Problem statement
From the line that contains "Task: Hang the" through the line that contains "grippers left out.", output every line of the listing below exactly and leave out all the rest.

Dataset content
===============
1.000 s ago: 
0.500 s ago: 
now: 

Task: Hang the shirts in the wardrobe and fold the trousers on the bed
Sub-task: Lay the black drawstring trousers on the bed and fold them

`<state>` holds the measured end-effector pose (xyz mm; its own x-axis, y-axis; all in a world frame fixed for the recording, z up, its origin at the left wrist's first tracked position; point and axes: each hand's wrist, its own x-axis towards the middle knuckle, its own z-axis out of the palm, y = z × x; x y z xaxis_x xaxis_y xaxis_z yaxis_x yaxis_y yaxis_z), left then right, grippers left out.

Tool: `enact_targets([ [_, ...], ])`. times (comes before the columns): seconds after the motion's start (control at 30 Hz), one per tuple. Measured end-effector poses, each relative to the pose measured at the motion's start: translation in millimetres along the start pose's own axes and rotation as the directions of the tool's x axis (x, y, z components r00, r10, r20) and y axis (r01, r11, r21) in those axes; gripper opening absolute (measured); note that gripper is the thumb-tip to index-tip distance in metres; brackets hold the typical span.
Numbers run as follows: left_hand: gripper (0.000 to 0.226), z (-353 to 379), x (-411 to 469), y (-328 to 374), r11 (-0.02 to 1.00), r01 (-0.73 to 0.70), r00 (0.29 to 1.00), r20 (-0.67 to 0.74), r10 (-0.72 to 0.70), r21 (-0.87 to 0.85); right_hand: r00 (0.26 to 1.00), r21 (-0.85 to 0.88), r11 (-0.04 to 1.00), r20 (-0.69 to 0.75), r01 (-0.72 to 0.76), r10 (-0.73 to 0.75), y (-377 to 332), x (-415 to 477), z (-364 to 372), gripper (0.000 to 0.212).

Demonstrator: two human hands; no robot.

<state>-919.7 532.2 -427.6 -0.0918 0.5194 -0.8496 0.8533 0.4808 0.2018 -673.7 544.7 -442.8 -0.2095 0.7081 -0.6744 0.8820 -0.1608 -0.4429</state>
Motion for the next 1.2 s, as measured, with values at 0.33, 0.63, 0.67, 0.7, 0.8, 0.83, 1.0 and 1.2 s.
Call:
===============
Solution to this problem
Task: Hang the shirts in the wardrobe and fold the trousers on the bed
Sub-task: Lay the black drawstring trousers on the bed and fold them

`<state>` holds the measured end-effector pose (xyz mm; its own x-axis, y-axis; all in a world frame fixed for the recording, z up, its origin at the left wrist's first tracked position; point and axes: each hand's wrist, its own x-axis towards the middle knuckle, its own z-axis out of the palm, y = z × x; x y z xaxis_x xaxis_y xaxis_z yaxis_x yaxis_y yaxis_z), left then right, grippers left out.

Nothing more is needed to complete the output.